Away from the pitch, team management has also been completely rewritten, though the fruits of these labours are essentially a collection of slightly different looking menu screens when you pick a formation or make a substitution. One particularly useful result of this work is the ability to save a formation and starting line-up as a "team sheet" - meaning much less fiddling in between matches, as you swap tactics and players in and out, for Career Mode players.
Finally, we come to FIFA Ultimate Team, where EA must be reluctant to rock the boat too much as money continues to pour in.
The biggest change is the introduction of loan players - for the first time you'll be able to recruit the likes of Messi and Ronaldo for a few games by spending a small amount of in-game money. [CORRECTION: We originally claimed here that you would loan players using "real-life" money, but that was a misunderstanding on our part. Apologies!]
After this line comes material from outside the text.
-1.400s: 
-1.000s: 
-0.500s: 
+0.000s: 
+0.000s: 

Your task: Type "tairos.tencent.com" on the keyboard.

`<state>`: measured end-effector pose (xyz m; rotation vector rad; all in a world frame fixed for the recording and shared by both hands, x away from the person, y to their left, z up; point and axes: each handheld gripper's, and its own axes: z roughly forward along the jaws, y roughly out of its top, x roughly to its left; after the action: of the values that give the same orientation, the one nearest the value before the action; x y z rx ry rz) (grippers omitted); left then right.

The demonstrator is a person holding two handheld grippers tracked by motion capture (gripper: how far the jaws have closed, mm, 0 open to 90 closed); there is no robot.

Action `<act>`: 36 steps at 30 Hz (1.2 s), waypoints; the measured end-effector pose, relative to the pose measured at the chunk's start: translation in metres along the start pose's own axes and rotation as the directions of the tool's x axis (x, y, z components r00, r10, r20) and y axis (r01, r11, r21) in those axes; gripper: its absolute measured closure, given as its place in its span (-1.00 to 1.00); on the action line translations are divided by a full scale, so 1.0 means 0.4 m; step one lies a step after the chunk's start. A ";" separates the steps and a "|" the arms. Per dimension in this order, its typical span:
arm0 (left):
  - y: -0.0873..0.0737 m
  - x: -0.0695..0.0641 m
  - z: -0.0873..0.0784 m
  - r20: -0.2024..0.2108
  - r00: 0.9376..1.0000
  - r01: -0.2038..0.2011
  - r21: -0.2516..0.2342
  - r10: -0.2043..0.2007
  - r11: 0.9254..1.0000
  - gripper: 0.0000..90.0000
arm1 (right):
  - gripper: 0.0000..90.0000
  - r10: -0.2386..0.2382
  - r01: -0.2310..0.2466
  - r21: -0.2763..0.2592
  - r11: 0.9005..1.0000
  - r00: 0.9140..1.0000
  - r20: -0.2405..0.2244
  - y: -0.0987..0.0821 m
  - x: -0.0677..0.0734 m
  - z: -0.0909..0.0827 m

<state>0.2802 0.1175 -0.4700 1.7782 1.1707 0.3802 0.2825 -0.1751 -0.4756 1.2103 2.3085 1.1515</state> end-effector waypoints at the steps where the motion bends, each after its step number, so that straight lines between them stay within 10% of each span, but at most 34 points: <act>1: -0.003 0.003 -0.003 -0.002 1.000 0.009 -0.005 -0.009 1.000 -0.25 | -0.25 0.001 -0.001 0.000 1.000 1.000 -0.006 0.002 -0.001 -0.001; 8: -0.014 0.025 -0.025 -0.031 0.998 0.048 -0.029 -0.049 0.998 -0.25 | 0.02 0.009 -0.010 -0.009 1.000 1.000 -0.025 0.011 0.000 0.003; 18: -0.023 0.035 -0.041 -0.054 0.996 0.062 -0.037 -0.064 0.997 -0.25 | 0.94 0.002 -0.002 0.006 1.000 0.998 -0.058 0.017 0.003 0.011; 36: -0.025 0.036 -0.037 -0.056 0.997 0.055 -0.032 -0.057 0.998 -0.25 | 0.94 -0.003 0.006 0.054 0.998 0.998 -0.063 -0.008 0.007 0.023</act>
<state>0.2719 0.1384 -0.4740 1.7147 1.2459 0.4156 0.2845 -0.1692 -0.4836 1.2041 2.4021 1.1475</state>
On one hand it's a shame that the ornothological element to Ultimate Team - look, a lesser-spotted Cristiano Ronaldo! - will be compromised in such a way. The excitement of seeing a rare player in the wild, let alone getting to play as one, is one of the many small features that have made the card-trading squad-building mode such a phenomenal success.
On the other, the cost of actually buying one of the game's best players means that, currently, your average Ultimate Team player is unlikely to ever get to use them. At around 500 coins earned per match, and with Messis being traded for a couple of million on average, you're going to have to play hundreds of games even to get close. Even if you're willing to resort to back-alley card-farming techniques, we're talking the investment of some serious man-hours.
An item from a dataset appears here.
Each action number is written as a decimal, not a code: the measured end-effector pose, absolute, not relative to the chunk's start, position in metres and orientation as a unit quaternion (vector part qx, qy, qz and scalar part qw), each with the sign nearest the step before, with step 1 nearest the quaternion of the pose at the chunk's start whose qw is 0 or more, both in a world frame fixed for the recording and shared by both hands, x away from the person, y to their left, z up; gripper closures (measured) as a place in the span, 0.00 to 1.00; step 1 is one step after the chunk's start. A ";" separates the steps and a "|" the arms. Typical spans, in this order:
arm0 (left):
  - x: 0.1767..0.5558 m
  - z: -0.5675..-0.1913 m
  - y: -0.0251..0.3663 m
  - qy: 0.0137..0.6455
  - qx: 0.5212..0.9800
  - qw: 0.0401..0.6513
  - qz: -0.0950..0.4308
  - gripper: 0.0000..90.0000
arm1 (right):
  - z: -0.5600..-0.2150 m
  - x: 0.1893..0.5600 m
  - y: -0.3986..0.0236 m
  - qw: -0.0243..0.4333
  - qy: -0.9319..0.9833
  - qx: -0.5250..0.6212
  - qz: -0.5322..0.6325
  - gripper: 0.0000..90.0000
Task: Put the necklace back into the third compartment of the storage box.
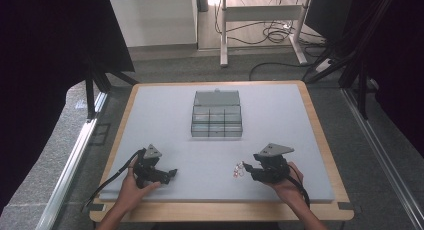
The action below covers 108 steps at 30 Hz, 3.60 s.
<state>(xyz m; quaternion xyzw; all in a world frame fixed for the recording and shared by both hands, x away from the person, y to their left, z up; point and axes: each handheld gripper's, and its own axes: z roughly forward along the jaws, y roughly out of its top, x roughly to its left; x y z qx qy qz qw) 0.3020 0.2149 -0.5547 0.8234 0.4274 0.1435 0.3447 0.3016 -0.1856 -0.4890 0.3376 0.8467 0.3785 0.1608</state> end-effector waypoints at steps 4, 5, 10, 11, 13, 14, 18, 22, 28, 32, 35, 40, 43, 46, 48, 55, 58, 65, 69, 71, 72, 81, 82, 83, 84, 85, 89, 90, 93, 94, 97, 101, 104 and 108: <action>0.302 -0.555 0.215 0.427 0.823 0.345 0.144 0.00 | -0.492 0.301 -0.174 0.150 0.856 0.330 0.368 0.54; 0.302 -0.555 0.215 0.428 0.823 0.345 0.144 0.00 | -0.492 0.301 -0.171 0.148 0.860 0.327 0.364 0.54; 0.302 -0.555 0.215 0.427 0.823 0.345 0.144 0.00 | -0.497 0.305 -0.157 0.135 0.870 0.319 0.352 0.57; 0.302 -0.555 0.215 0.427 0.823 0.345 0.144 0.00 | -0.500 0.305 -0.155 0.130 0.872 0.317 0.350 0.59; 0.302 -0.555 0.215 0.428 0.823 0.345 0.144 0.00 | -0.502 0.305 -0.154 0.126 0.872 0.318 0.350 0.60; 0.302 -0.555 0.215 0.428 0.823 0.345 0.144 0.00 | -0.503 0.304 -0.154 0.124 0.873 0.318 0.349 0.60; 0.302 -0.555 0.215 0.427 0.823 0.345 0.144 0.00 | -0.508 0.303 -0.151 0.116 0.879 0.314 0.340 0.63; 0.302 -0.555 0.215 0.427 0.823 0.345 0.144 0.00 | -0.512 0.304 -0.148 0.111 0.884 0.312 0.330 0.65; 0.302 -0.555 0.215 0.428 0.823 0.345 0.144 0.00 | -0.514 0.306 -0.147 0.106 0.887 0.312 0.323 0.68; 0.302 -0.555 0.215 0.427 0.823 0.345 0.144 0.00 | -0.517 0.306 -0.144 0.108 0.892 0.310 0.311 0.70; 0.302 -0.555 0.215 0.428 0.823 0.345 0.144 0.00 | -0.518 0.307 -0.142 0.111 0.895 0.307 0.304 0.73; 0.302 -0.555 0.215 0.427 0.823 0.345 0.144 0.00 | -0.516 0.307 -0.139 0.109 0.898 0.304 0.298 0.82; 0.302 -0.555 0.215 0.426 0.824 0.344 0.144 0.00 | -0.517 0.308 -0.139 0.095 0.897 0.308 0.302 0.87; 0.302 -0.555 0.215 0.425 0.825 0.344 0.144 0.00 | -0.517 0.307 -0.138 0.090 0.902 0.304 0.294 0.93; 0.302 -0.555 0.215 0.426 0.825 0.344 0.144 0.00 | -0.517 0.307 -0.138 0.098 0.903 0.301 0.292 0.94; 0.302 -0.555 0.215 0.427 0.823 0.345 0.144 0.00 | -0.517 0.308 -0.139 0.089 0.902 0.301 0.295 0.98; 0.302 -0.555 0.215 0.428 0.823 0.345 0.144 0.00 | -0.517 0.308 -0.140 0.088 0.902 0.300 0.297 0.98; 0.302 -0.555 0.215 0.428 0.823 0.345 0.144 0.00 | -0.515 0.310 -0.143 0.073 0.896 0.305 0.314 0.98; 0.302 -0.555 0.215 0.427 0.823 0.345 0.144 0.00 | -0.508 0.311 -0.149 0.072 0.887 0.312 0.334 0.98; 0.302 -0.555 0.215 0.427 0.823 0.345 0.144 0.00 | -0.506 0.312 -0.151 0.073 0.884 0.314 0.338 0.98; 0.302 -0.555 0.215 0.427 0.823 0.345 0.144 0.00 | -0.506 0.313 -0.152 0.073 0.883 0.314 0.340 0.98; 0.302 -0.555 0.215 0.427 0.823 0.345 0.144 0.00 | -0.503 0.315 -0.145 0.085 0.888 0.303 0.335 0.86; 0.302 -0.555 0.215 0.427 0.823 0.344 0.144 0.00 | -0.506 0.319 -0.136 0.085 0.893 0.296 0.328 0.82; 0.302 -0.555 0.215 0.427 0.823 0.345 0.144 0.00 | -0.506 0.319 -0.136 0.085 0.893 0.296 0.328 0.82; 0.302 -0.555 0.215 0.426 0.824 0.344 0.144 0.00 | -0.507 0.320 -0.132 0.086 0.896 0.294 0.323 0.78; 0.302 -0.554 0.215 0.425 0.825 0.343 0.144 0.00 | -0.509 0.322 -0.127 0.088 0.899 0.291 0.316 0.75; 0.302 -0.555 0.215 0.427 0.823 0.344 0.144 0.00 | -0.517 0.326 -0.117 0.098 0.909 0.288 0.287 0.74; 0.302 -0.554 0.215 0.425 0.825 0.344 0.144 0.00 | -0.517 0.326 -0.117 0.102 0.908 0.289 0.286 0.76; 0.302 -0.555 0.215 0.427 0.824 0.344 0.144 0.00 | -0.516 0.326 -0.119 0.101 0.908 0.295 0.281 0.85; 0.302 -0.554 0.215 0.425 0.825 0.343 0.144 0.00 | -0.516 0.327 -0.120 0.098 0.907 0.299 0.281 0.86; 0.302 -0.554 0.215 0.425 0.825 0.343 0.144 0.00 | -0.516 0.327 -0.120 0.098 0.906 0.300 0.282 0.86; 0.302 -0.555 0.215 0.427 0.823 0.344 0.144 0.00 | -0.516 0.328 -0.121 0.093 0.904 0.301 0.289 0.90; 0.302 -0.555 0.215 0.427 0.824 0.344 0.144 0.00 | -0.513 0.328 -0.124 0.098 0.901 0.304 0.294 0.94; 0.302 -0.555 0.215 0.427 0.824 0.344 0.144 0.00 | -0.514 0.330 -0.125 0.093 0.900 0.306 0.295 0.94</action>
As a resolute cheapskate, the very fact that I'd be tempted to pay a fistful of FIFA coins to use Ronaldo for an evening suggests to me that this will be a huge success. With finer details yet to be confirmed, I just hope there's sensible limits placed on the way the loan system is used lest it spoil the mode's highly competitive league system. Of course, the cynic in me suggests EA is going to err on "ch-ching" side when trying to strike this balance, but then even they will realise that Ultimate Team is too big a cash cow to risk, er, tipping.
With so much new stuff on the table, there's every chance FIFA 15 could end up feeling like a bit of a work in progress. And it wouldn't be a great surprise if it took a few next-gen iterations to hit its stride - that's certainly what happened last time around, both for EA and Konami. What matters most, though, is that in its current state it simply plays better than its predecessor. And with that main course sorted out, it's hard to imagine it not satisfying our appetites.